Brief: Restate word for word the lines from the one containing "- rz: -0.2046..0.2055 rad" through the end of the listing below, with both ends included.
(Beginning of Collected data)
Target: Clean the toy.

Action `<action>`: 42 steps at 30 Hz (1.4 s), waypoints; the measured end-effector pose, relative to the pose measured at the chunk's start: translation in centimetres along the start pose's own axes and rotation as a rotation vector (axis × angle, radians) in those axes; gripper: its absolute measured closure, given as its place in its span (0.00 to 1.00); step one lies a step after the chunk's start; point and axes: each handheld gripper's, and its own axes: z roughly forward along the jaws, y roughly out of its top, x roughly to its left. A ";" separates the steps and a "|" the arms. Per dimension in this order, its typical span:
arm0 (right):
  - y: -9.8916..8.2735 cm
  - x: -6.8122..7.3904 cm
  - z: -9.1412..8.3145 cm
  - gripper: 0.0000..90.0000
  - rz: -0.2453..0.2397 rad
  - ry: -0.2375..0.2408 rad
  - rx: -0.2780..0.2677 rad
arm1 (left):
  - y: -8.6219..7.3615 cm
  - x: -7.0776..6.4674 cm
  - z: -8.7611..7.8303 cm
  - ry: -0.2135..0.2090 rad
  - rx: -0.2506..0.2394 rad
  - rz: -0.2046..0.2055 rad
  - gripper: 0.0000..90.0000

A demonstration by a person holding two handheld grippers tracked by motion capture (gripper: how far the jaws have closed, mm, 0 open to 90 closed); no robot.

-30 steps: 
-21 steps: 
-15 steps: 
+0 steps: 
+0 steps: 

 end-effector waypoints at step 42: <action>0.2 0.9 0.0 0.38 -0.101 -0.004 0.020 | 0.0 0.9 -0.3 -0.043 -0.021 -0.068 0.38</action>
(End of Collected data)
Response:
  - rz: -0.2046..0.2055 rad
  - gripper: 0.0000..90.0000

A demonstration by a person holding two handheld grippers tracked by motion capture (gripper: how far the jaws have closed, mm, 0 open to 90 closed); no robot.

-30 steps: 
-21 steps: 
-15 steps: 
+0 steps: 
+0 steps: 

 end-effector waypoints at step 42: <action>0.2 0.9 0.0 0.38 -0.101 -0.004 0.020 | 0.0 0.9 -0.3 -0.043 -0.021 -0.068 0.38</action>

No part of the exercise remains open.